*The problem:* Exact copies of the lines below are the goal; any images in them are dropped.

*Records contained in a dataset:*
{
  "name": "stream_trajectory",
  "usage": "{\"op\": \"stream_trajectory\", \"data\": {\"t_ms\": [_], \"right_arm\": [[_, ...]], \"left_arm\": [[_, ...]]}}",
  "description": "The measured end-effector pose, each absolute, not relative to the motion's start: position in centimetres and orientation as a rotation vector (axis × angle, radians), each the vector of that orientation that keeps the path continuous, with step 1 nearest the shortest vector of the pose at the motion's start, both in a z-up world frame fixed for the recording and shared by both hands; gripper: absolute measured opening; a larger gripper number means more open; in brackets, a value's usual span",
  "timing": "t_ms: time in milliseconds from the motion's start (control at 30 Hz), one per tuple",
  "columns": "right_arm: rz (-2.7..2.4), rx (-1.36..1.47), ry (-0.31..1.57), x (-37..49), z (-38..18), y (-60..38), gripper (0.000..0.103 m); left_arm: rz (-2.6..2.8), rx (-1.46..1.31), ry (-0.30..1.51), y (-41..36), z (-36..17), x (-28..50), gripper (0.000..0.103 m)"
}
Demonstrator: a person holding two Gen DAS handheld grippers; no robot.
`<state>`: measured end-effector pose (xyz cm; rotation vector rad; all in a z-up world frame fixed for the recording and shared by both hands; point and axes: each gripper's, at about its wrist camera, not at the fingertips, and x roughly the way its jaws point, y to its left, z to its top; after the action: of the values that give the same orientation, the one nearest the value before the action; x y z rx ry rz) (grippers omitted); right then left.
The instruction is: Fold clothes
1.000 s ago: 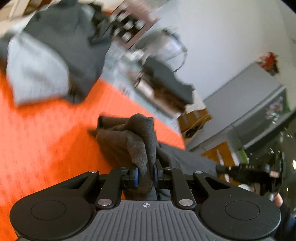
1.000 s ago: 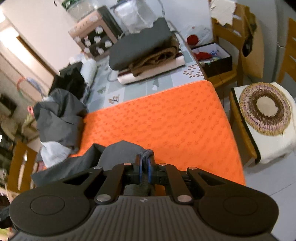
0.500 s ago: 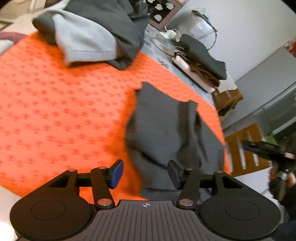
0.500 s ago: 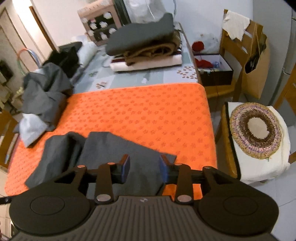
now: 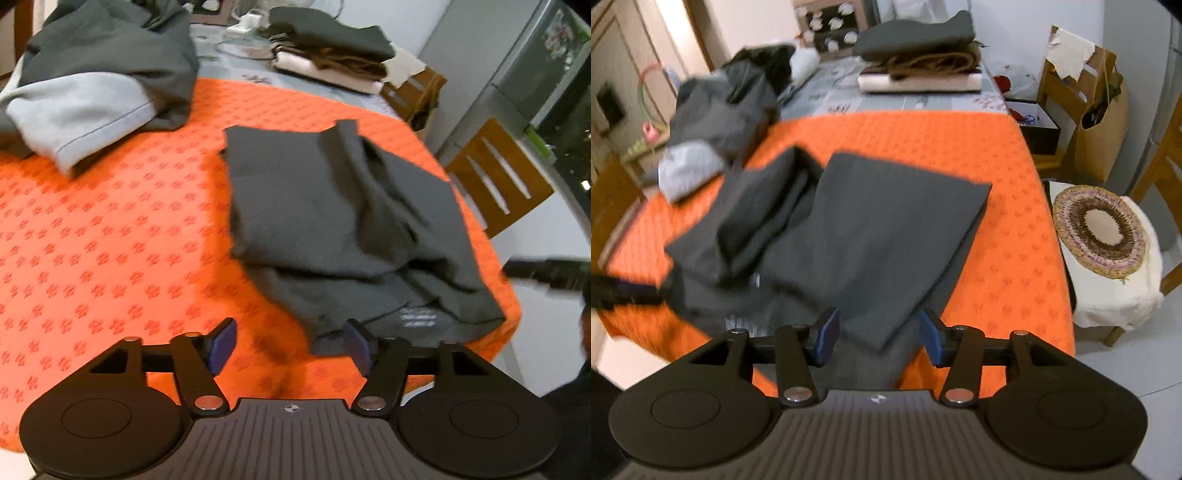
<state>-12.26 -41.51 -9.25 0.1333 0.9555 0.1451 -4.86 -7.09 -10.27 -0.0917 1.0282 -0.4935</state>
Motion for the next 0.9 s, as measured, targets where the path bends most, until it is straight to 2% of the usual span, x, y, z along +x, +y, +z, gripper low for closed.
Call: {"op": "stream_trajectory", "data": {"t_ms": [167,200,233,300,333,367,567,700,767,833,900], "right_arm": [[0.088,0.021,0.998,-14.7,-11.4,-38.8,0.055],[0.066,0.010,1.006,-14.9,-11.8,-38.6,0.051],[0.050,0.009,1.019,-14.9,-12.2,-38.5,0.045],[0.030,0.030,1.055,-14.7,-13.1,-38.6,0.006],[0.021,0.041,1.060,-14.7,-13.2,-38.6,0.005],[0.013,0.053,1.054,-14.8,-13.0,-38.6,0.005],[-0.006,0.081,1.001,-15.7,-9.6,-39.7,0.004],[0.016,0.087,1.091,-15.2,-11.9,-40.2,0.005],[0.030,0.064,1.125,-15.1,-12.4,-40.1,0.006],[0.061,0.063,1.093,-15.2,-11.1,-40.2,0.009],[0.102,0.073,1.042,-15.2,-9.1,-40.6,0.025]], "left_arm": [[-0.413,0.028,1.033,-8.7,-11.0,-4.4,0.071],[-0.391,0.057,1.039,-9.0,-11.3,-4.3,0.070],[-0.369,0.087,1.044,-9.3,-11.6,-4.3,0.066],[-0.364,0.121,1.050,-9.6,-11.9,-4.4,0.039],[-0.371,0.127,1.050,-9.5,-11.8,-4.5,0.016],[-0.378,0.133,1.049,-9.5,-11.7,-4.6,0.010],[-0.413,0.163,1.025,-9.1,-9.1,-5.6,0.009],[-0.402,0.194,1.158,-9.4,-11.9,-5.5,0.009],[-0.400,0.148,1.156,-8.6,-11.8,-5.7,0.010],[-0.401,0.079,1.125,-7.5,-10.7,-5.7,0.015],[-0.388,-0.004,1.077,-6.1,-9.3,-5.4,0.025]]}}
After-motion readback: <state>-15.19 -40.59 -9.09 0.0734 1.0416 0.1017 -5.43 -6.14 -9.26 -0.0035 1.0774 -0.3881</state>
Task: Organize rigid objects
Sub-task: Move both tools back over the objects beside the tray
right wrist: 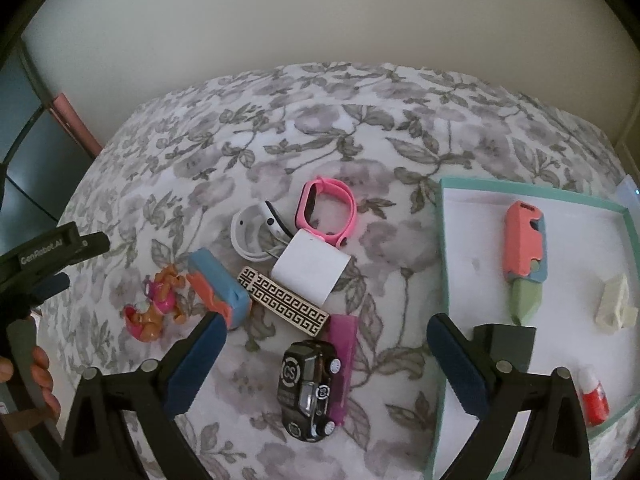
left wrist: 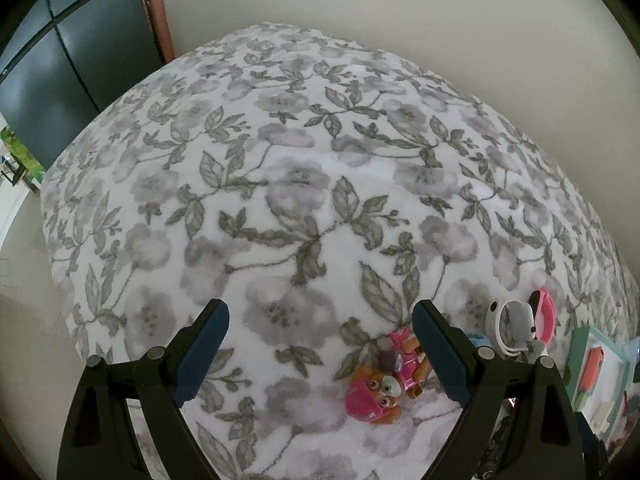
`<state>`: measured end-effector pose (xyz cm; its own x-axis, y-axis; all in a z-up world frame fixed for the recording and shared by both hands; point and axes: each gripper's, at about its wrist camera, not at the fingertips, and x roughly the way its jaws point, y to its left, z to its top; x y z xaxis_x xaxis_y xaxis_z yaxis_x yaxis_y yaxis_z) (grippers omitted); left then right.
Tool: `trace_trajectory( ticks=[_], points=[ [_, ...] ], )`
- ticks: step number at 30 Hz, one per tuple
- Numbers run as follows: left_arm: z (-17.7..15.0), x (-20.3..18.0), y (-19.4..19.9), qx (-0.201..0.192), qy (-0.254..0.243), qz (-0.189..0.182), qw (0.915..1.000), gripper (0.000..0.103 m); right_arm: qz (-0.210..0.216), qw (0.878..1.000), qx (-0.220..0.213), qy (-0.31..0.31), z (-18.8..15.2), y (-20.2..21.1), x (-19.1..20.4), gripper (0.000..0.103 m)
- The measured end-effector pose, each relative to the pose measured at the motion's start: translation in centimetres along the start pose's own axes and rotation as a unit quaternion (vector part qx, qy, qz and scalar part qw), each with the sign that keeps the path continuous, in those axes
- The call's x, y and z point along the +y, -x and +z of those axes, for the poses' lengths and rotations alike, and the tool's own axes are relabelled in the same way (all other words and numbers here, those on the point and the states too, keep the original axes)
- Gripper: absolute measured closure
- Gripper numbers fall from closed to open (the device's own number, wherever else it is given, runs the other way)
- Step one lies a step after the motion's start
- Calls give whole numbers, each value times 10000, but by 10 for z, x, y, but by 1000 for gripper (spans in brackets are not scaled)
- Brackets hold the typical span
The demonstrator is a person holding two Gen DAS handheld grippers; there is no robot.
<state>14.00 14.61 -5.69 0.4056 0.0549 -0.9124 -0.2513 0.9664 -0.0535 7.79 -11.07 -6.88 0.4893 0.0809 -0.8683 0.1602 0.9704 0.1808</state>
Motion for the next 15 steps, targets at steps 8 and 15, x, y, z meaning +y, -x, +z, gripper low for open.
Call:
trace_trajectory(
  ticks=[8,15],
  points=[
    [-13,-24,-23,521,-538,-400,9964,10,-136,9990,417,29,-8,-14,7,12],
    [-28,-32,-46,968,-656,-514,9918,11,-268,9961,813,225,-24,-29,16,20]
  ],
)
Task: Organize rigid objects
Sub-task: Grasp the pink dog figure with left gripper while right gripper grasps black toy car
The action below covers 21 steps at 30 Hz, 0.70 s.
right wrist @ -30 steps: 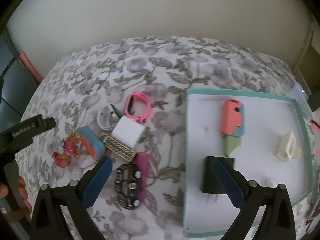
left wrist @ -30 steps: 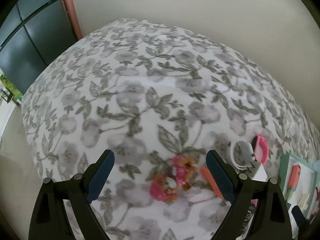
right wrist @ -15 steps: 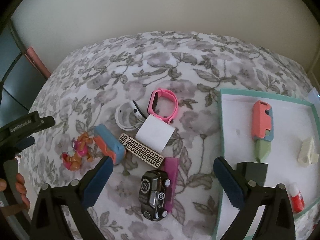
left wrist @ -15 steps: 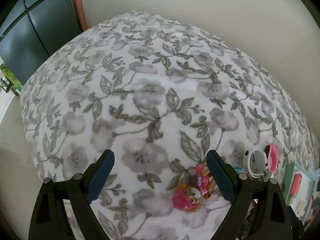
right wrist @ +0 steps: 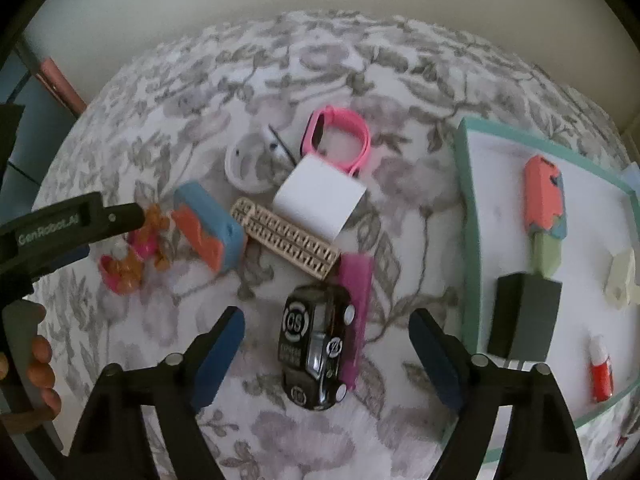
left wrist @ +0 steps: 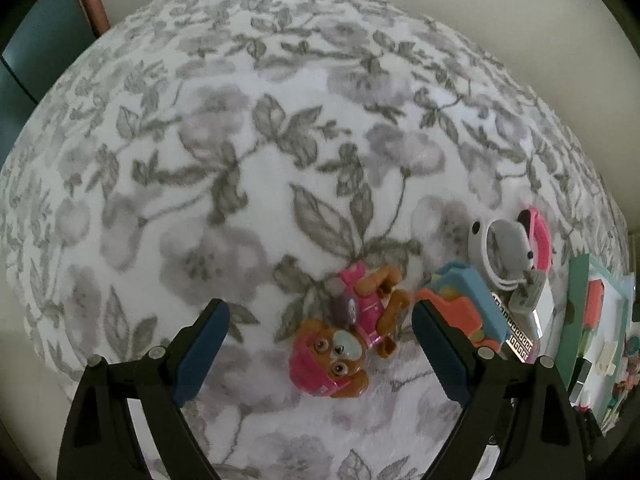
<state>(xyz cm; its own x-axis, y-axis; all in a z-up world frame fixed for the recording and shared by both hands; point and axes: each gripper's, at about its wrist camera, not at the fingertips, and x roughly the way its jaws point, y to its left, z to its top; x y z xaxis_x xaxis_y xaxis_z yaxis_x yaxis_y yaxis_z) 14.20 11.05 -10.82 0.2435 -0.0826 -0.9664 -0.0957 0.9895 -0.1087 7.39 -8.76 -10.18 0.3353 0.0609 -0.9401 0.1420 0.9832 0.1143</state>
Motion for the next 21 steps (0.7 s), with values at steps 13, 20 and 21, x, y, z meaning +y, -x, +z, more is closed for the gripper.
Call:
trace_trajectory(
  ticks=[13,20,21],
  points=[
    [-13,-18,-19,224,-285,17,9993,45,-189,9991,305,237,-14,-19,11,52],
    [-13,-27,-18,223,-309,-162,9991,46,-128,9993,317,158,-14,-16,7,67],
    [-13,-27,-16,211,-315,-173,9991,47,-109,9994,317,128,-13,-13,2,68]
  ],
)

*Answer to this task:*
{
  "name": "stream_trajectory",
  "usage": "{\"op\": \"stream_trajectory\", \"data\": {\"t_ms\": [_], \"right_arm\": [[_, ...]], \"left_arm\": [[_, ...]]}}",
  "description": "The measured end-effector pose, each absolute, not relative to the motion's start: position in centimetres and orientation as a rotation vector (axis × angle, radians), each the vector of that orientation that keeps the path continuous, with step 1 nearest the shortest vector of the pose at the motion's start, both in a z-up world frame fixed for the recording and shared by both hands; gripper: absolute measured opening; a larger gripper number means more open; in brackets, a value's usual span",
  "timing": "t_ms: time in milliseconds from the motion's start (control at 30 Hz), one per tuple",
  "columns": "right_arm: rz (-2.7..2.4), rx (-1.36..1.47), ry (-0.31..1.57), x (-37..49), z (-38..18), y (-60..38), gripper (0.000..0.103 m); left_arm: rz (-2.6..2.8), rx (-1.46..1.31), ry (-0.30..1.51), y (-41..36), z (-36..17), x (-28..50), gripper (0.000..0.103 m)"
}
Demonstrator: a person holding two Gen DAS handheld grippers; no robot.
`<state>`: measured end-effector pose (xyz cm; rotation vector rad; all in a z-up world frame fixed for the recording and shared by both hands; point and axes: each gripper's, at about its wrist camera, not at the fingertips, and x roughly the way its jaws point, y to its left, z to its top; after the action: of the values that give the same orientation, the one nearest the value before the action; x y z rx ry rz) (grippers omitted); right then left.
The instruction is: Fold clothes
1.000 s ago: 
1.000 s ago: 
0.500 s ago: 
0.500 s ago: 
now: 
<state>-12.26 -41.51 -9.25 0.1333 0.9555 0.1451 -4.86 -7.09 -10.27 -0.0917 1.0282 -0.4935</state>
Motion for the next 0.9 s, as measured, targets where the path bends most, until it is straight to 2% of the usual span, x, y, z along +x, +y, +z, gripper low for closed.
Call: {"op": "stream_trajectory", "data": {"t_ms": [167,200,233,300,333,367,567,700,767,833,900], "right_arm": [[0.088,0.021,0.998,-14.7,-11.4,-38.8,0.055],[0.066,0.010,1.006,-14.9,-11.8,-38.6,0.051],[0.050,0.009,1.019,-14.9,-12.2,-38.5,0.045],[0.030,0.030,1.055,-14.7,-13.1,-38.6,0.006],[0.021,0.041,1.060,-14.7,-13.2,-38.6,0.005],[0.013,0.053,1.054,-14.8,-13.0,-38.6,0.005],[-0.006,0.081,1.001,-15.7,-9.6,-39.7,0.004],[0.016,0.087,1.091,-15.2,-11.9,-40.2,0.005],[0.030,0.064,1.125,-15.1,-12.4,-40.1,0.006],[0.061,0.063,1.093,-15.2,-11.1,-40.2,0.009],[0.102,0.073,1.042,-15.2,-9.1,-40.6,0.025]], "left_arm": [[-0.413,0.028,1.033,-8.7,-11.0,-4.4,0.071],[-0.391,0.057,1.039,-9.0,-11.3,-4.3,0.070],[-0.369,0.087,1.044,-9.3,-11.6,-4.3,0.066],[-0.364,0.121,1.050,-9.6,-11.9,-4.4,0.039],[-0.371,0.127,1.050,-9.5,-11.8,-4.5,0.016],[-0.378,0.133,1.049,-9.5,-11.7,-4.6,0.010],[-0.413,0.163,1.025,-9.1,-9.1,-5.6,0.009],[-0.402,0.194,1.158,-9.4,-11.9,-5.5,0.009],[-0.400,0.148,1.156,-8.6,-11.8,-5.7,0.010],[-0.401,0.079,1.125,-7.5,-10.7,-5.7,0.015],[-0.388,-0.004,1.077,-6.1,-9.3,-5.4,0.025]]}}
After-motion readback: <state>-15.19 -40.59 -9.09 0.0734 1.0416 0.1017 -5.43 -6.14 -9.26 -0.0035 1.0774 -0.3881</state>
Task: Organize rigid objects
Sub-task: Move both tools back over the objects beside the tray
right wrist: 
left wrist: 
`<state>`: measured end-effector pose (xyz cm; its own x-axis, y-axis; all in a z-up world frame fixed for the recording and shared by both hands; point and axes: each gripper's, at about its wrist camera, not at the fingertips, and x roughly the way its jaws point, y to its left, z to its top; x y z xaxis_x xaxis_y xaxis_z yaxis_x yaxis_y yaxis_z) (grippers omitted); left then right.
Tool: `trace_trajectory( ticks=[_], points=[ [_, ...] ], )`
- ticks: step number at 30 Hz, one per tuple
- Numbers run as follows: left_arm: z (-17.7..15.0), x (-20.3..18.0), y (-19.4..19.9), qx (-0.201..0.192), qy (-0.254..0.243), qz (-0.189..0.182), qw (0.915..1.000), gripper (0.000..0.103 m); right_arm: qz (-0.210..0.216), qw (0.878..1.000), qx (-0.220..0.213), qy (-0.31..0.31), z (-18.8..15.2), y (-20.2..21.1), x (-19.1..20.4), gripper (0.000..0.103 m)
- The measured end-effector pose, each relative to the pose measured at the motion's start: translation in centimetres along the start pose's own axes and rotation as a unit quaternion (vector part qx, qy, qz and scalar part qw), each with the sign that keeps the path continuous, in those axes
- The call's x, y and z point along the +y, -x and +z of those axes, for the poses' lengths and rotations alike, and the tool's own axes are relabelled in the same way (all other words and numbers here, those on the point and the states too, keep the original axes)
- Gripper: absolute measured closure
- Gripper numbers fall from closed to open (the device's own number, wherever else it is given, runs the other way)
- Step one lies a step after the motion's start
- Calls give whole numbers, each value times 10000, but by 10 for z, x, y, but by 1000 for gripper (spans in brackets are not scaled)
- Brackets hold the typical span
The demonstrator is a person holding two Gen DAS handheld grippers; there is no robot.
<state>14.00 14.61 -5.69 0.4056 0.0549 -0.9124 -0.2513 0.9664 -0.0535 7.79 -11.07 -6.88 0.4893 0.0809 -0.8683 0.1602 0.9704 0.1808</state>
Motion for the next 15 steps, targets at steps 8 and 15, x, y, z meaning +y, -x, +z, gripper low for open.
Call:
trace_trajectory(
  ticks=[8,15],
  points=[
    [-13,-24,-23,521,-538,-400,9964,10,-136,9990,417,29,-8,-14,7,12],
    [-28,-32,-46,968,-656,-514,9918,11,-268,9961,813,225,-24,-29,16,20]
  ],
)
Task: Organize rigid objects
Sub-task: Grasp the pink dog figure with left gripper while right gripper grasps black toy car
The action below covers 21 steps at 30 Hz, 0.70 s.
right wrist @ -30 steps: 
left wrist @ -30 steps: 
right wrist @ -15 steps: 
left wrist @ -15 steps: 
right wrist @ +0 steps: 
left wrist @ +0 steps: 
<state>(xyz cm; its own x-axis, y-axis; all in a z-up world frame fixed for the recording and shared by both hands; point and axes: each gripper's, at about its wrist camera, not at the fingertips, and x roughly the way its jaws point, y to its left, z to its top; x y z xaxis_x xaxis_y xaxis_z yaxis_x yaxis_y yaxis_z) 14.20 11.05 -10.82 0.2435 -0.0826 -0.9664 -0.0957 0.9895 -0.1087 7.39 -8.76 -10.18 0.3353 0.0609 -0.9401 0.1420 0.9832 0.1143</state>
Motion for the next 21 steps (0.7 s), with values at steps 13, 20 and 21, x, y, z meaning +y, -x, +z, more is closed for the gripper.
Call:
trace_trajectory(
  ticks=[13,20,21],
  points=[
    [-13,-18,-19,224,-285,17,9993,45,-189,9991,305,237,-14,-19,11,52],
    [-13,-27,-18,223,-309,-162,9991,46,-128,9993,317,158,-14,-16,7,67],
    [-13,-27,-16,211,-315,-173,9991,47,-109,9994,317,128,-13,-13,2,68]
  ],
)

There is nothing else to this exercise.